Proposed House Budget Cuts Could Mean No End In Sight for Emergency Department Boarding
CONCORD, NH – This week the NH House will vote on a budget that proposes to drastically cut critical mental health programs. If such a budget were enacted, it would almost certainly result in more people in a mental health crisis waiting even longer in NH emergency departments for an inpatient bed. And it would undo over 18 months of collective work through the Mission Zero initiative that has led to real progress – significantly reduced wait times for adults and, in both December ’24 and February ’25, reaching the goal of zero adults boarding on multiple days. Something we had last seen briefly during the height of the Covid pandemic.
These cuts would impact crisis services, community-based care, and housing that allows people with mental illness to live in the community. In addition, the proposed Medicaid rate cuts in the House budget would undermine the very foundation of Mission Zero and our mental health system.
In 2011, after years of disinvestment in NH’s mental health system that led to many community-based inpatient beds closing due to insufficient funding, the NH legislature made the fateful decision to close the Anna Philbrook Center and move children requiring that level of psychiatric care to a unit at NH Hospital – the state’s facility for adults. By 2012, emergency department boarding had come to NH – where it continues to this day.

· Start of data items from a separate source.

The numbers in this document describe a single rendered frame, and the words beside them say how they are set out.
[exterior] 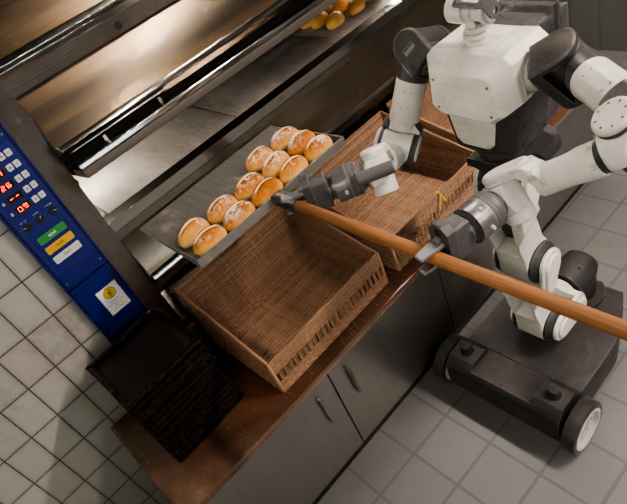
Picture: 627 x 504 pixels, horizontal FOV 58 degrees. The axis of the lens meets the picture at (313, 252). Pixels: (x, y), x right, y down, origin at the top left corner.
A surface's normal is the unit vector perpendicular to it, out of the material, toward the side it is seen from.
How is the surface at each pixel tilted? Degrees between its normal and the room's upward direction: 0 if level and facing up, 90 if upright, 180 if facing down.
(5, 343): 90
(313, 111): 70
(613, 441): 0
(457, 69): 46
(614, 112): 34
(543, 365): 0
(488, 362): 0
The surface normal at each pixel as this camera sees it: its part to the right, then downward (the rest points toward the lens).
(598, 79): -0.79, -0.40
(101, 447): 0.66, 0.29
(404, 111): -0.32, 0.48
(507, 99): -0.12, 0.62
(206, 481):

NH’s work to recover from past catastrophic cuts has taken years. Mission Zero is a key part of the work to restore what was once considered one of the best mental health systems in the country. The proposed House budget has the potential to set us back more than a decade, eroding a critical system of care.
Every one of us, every family, is but one crisis away from needing to utilize these services. The cost of these proposed cuts would be borne by Granite Staters and their families when they are at their most vulnerable.
NAMI New Hampshire calls upon every Granite Stater to contact their representatives and urge them to pass a budget that continues the Mission Zero initiative to end ED Boarding, sustains the investments made in NH’s 10 Year Mental Health Plan, and protects Medicaid. Each of us and our loved ones deserve no less.